--- START ---

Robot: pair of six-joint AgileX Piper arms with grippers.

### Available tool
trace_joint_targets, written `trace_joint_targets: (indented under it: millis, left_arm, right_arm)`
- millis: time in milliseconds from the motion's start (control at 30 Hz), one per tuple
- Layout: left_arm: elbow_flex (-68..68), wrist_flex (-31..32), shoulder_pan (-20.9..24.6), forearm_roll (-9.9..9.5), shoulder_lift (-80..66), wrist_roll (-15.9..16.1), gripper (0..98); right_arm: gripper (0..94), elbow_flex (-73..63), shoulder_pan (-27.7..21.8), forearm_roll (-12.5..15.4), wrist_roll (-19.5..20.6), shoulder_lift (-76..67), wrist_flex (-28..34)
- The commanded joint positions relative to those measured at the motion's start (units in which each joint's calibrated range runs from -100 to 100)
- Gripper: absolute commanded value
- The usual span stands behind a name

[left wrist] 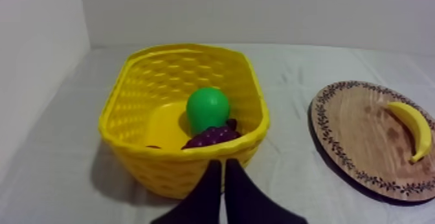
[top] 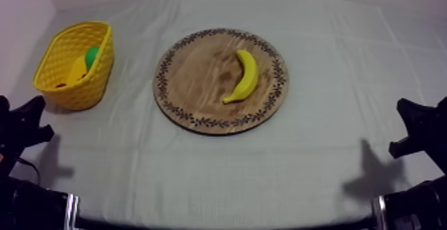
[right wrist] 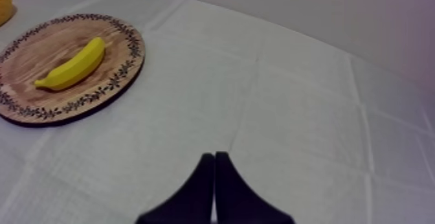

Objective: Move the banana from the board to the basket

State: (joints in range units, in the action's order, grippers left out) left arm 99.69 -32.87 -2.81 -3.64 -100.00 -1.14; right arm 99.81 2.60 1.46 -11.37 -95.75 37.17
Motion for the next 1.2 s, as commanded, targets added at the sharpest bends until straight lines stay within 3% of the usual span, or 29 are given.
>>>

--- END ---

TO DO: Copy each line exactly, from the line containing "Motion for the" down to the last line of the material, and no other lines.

SOLUTION TO THE EXERCISE:
Motion for the next 1.2 s, as commanded, targets added at the sharpest bends until straight lines stay within 3% of the usual span, or 29 are given.
>>>

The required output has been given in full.